To state a claim for retaliation, a prisoner must allege “(1) a specific constitutional right, (2) the defendant's intent to retaliate against the prisoner for his or her exercise of that right, (3) a retaliatory adverse act, and (4) causation,” a showing that but for the retaliatory motive, the complained-of action would not have occurred. McDonald v. Steward, 132 F.3d 225, 231 (5th Cir. 1998). “The inmate must produce direct evidence of motivation, or the more probable scenario, allege a chronology of events from which retaliation may be plausibly inferred.” Woods, 60 F.3d at 1166 (cleaned up).

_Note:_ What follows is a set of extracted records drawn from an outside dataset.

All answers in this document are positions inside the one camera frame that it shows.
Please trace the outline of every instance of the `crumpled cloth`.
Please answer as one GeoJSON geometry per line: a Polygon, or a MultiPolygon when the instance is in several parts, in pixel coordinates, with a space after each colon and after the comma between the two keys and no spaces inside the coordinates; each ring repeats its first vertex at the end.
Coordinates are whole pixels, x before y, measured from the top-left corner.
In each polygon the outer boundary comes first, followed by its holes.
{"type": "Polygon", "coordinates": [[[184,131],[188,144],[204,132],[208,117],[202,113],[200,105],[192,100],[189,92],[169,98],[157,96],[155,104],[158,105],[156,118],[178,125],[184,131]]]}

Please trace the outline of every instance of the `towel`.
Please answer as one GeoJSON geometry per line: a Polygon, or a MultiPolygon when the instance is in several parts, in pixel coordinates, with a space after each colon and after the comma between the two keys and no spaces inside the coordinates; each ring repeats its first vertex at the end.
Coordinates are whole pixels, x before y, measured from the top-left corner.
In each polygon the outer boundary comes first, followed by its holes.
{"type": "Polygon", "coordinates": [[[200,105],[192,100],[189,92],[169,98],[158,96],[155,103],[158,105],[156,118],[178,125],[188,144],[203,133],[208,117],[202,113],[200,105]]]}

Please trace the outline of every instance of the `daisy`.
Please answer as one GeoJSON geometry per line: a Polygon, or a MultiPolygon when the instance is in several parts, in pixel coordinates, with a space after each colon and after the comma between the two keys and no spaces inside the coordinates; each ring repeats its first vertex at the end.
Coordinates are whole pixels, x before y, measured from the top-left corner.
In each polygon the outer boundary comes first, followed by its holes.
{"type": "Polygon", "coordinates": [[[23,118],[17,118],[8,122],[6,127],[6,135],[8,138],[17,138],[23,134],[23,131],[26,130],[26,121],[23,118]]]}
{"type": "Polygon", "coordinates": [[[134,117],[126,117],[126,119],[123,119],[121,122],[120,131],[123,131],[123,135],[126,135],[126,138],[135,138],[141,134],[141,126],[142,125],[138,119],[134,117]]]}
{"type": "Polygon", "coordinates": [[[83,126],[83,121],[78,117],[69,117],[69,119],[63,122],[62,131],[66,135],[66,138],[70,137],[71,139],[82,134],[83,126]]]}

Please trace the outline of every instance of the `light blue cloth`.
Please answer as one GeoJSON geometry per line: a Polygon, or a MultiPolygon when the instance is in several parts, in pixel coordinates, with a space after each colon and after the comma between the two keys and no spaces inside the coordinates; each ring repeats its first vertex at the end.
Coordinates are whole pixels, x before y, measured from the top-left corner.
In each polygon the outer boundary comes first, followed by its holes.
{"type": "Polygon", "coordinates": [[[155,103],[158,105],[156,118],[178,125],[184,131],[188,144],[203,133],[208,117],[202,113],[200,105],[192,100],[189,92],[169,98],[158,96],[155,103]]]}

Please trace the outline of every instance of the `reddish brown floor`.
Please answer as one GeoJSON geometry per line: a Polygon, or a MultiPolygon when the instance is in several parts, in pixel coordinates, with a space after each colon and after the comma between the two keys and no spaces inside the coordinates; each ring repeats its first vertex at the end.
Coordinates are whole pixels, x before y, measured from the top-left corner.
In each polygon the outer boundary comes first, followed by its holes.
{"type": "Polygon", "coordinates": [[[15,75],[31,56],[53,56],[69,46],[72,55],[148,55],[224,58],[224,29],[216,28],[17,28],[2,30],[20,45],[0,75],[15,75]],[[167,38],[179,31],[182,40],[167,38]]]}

Here, Plaintiff's allegation falls short on at least the second and fourth prongs. The Court's questionnaire ordered Plaintiff to state his direct evidence that Sergeant Wright intended to retaliate against Plaintiff for filing his civil rights action and the habeas case. (Doc. No. 15, p. 5 ¶ 30.) Plaintiff responded:

My direct evidence is the disciplinary infraction that Sgt Wright wrote on 03/08/2023. This disciplinary infraction was one of the grounding points of the habeas corpus. Sheriff Marr had to retain counsel to challenge the habeas corpus. Sgt Wright was well informed about the lawsuit and habeas corpus.
(Doc. No. 19, p. 6 ¶ 30; see also Doc. No. 20 (disciplinary write-up).)

Plaintiff's “direct evidence” is a mere conclusory statement of belief that he is a victim of retaliation. Mere knowledge of prior protected activity (granting Plaintiff the assumption that the filing of the two prior actions constituted protected activity) does not give rise to a retaliatory intent, nor does it serve as direct evidence of such intent. “Conclusory allegations, including a prisoner's belief that he is the victim of retaliation, are insufficient to support a claim for retaliation.” Epley v. Lopez, No. 1:18-CV-00115, 2023 WL 2483502, at *14 (N.D. Tex. Feb. 27, 2023), adopted, 2023 WL 2481607 (N.D. Tex. Mar. 13, 2023); see also Jones, 188 F.3d at 325. Plaintiff states that the Victoria County sheriff retained counsel in order to defend against Plaintiff's habeas action, see Doc. No. 19, p. 6 ¶ 30, but retention of counsel to defend an action cannot be plausibly stretched to equate to the existence of retaliatory intent, especially where the alleged retaliator (here, Sergeant Wright) was not himself forced to retain counsel.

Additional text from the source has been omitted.